もう一点、気になるのはセダンのボディサイズが日本で使うにはいささか大きすぎること。4860mmの全長と2830mmのホイールベースは、セダンのメイン市場となる北米と中国を意識したもの。それに対し、欧州を意識したワゴンは全長4800mm、ホイールベース2750mmに収まっている。1840mmという全幅を含め、それでも依然として大きいなとは思うが、ワゴンの場合、遊び道具をたんまり積み込める広大なカーゴスペースやワゴンならではのゆったり感など、大きさがユーザーメリットにつながる要素もある。
その点、セダンはたしかに後席は驚くほど広大だが、日本で使うには無駄に大きいと感じてしまう。アテンザは世界を見据えたグローバルカーだけに日本だけの事情を考えるわけにはいかない。それは重々承知しているが、僕を含め、日本にはワゴンより小ぶりで引き締まったスポーツセダンを求める人のほうが多いのではないだろうか。

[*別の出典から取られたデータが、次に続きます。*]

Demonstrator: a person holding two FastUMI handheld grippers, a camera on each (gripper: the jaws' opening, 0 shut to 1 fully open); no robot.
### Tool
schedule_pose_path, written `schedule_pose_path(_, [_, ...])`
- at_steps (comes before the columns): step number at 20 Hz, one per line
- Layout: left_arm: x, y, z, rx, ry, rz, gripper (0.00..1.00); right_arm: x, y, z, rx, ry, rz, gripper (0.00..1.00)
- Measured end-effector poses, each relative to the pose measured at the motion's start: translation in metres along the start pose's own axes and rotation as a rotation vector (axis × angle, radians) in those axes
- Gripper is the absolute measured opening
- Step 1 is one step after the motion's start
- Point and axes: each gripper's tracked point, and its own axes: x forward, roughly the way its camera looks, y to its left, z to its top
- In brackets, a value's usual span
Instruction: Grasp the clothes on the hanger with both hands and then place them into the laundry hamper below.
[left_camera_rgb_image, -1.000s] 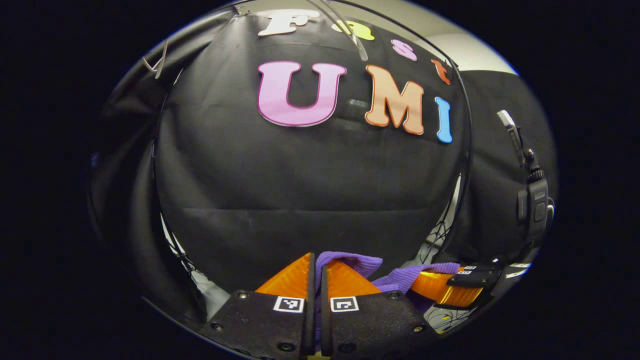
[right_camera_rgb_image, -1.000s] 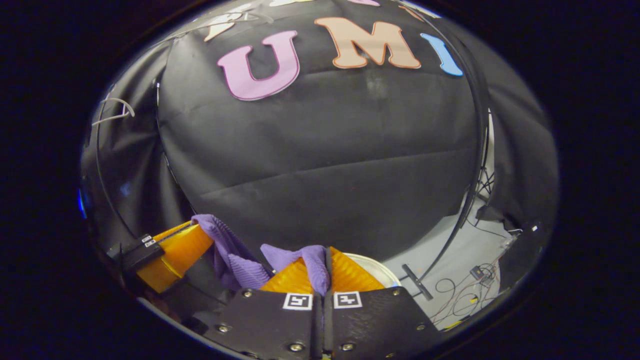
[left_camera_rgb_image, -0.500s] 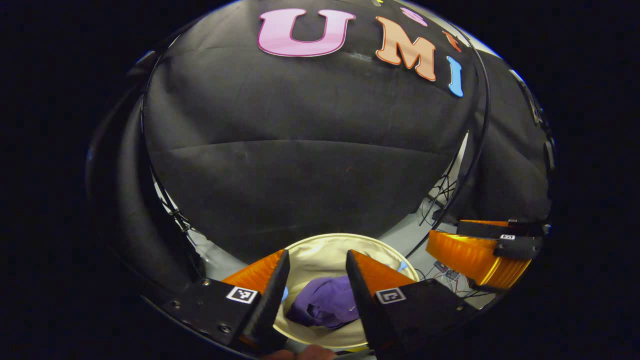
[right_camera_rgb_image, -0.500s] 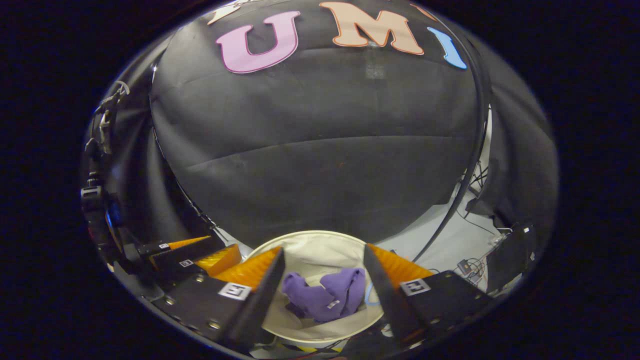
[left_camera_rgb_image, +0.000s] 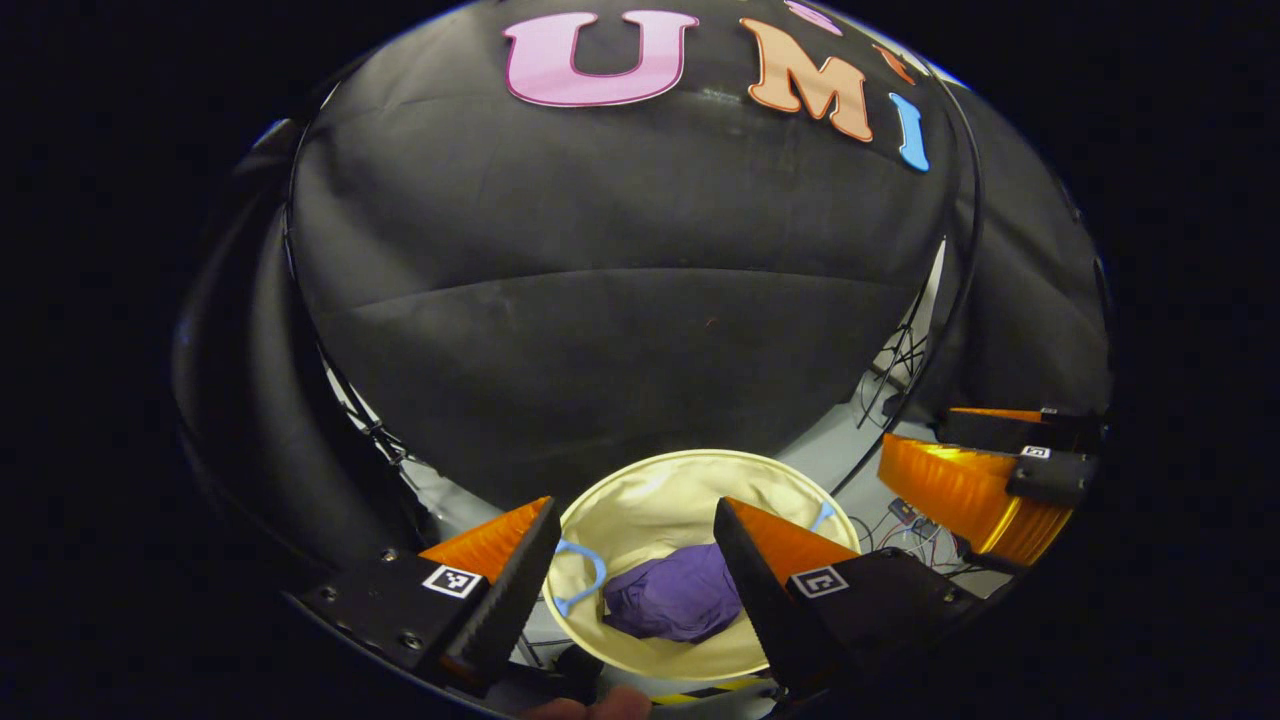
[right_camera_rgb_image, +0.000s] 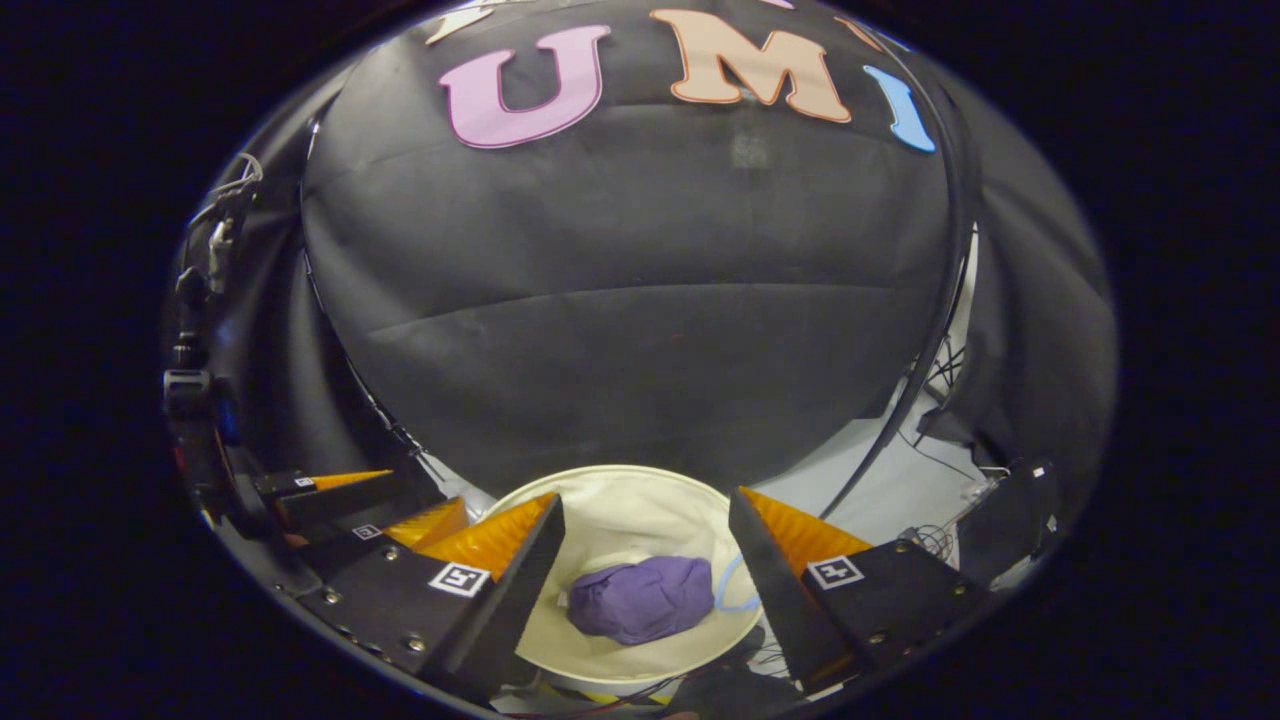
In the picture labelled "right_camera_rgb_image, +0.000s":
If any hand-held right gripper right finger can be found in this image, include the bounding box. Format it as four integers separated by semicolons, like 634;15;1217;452
728;487;993;697

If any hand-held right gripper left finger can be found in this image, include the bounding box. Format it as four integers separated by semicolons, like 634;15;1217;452
295;492;567;701

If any purple corduroy jacket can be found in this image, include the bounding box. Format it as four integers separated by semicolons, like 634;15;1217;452
566;555;717;647

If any black tripod stand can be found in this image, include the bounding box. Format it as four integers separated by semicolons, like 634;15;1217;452
905;300;977;441

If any cream laundry hamper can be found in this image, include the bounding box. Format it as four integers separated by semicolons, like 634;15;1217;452
480;464;767;687

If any black equipment box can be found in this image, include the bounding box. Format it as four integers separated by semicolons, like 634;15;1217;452
955;458;1062;589

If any black clothes rack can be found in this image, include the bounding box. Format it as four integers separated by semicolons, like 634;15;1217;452
300;20;987;521

それはさておき、2.5Lガソリンエンジンを積むワゴンの走りもなかなか気持ちがいい。トルクこそディーゼルに大きく見劣りするが、粒がきれいに揃った回転フィールや優れた静粛性、トップエンドの伸びきり感はやはりガソリンに軍配があがる。圧倒的なトルクの厚みを重視するならディーゼルだが、だからといって2.5Lガソリンのトルクが細いわけではない。必要にして十分プラスαの動力性能と、スムースさ、深夜帰宅時のアイドリング音を含めた静粛性を重視するなら、2.5Lガソリンを選ぶ価値は大いにある。強力なトルクが常にスタンバイしているディーゼルは力強さが売り。それに対し、2.5Lガソリンを積むアテンザの走りは軽快かつジェントルに仕上がっている。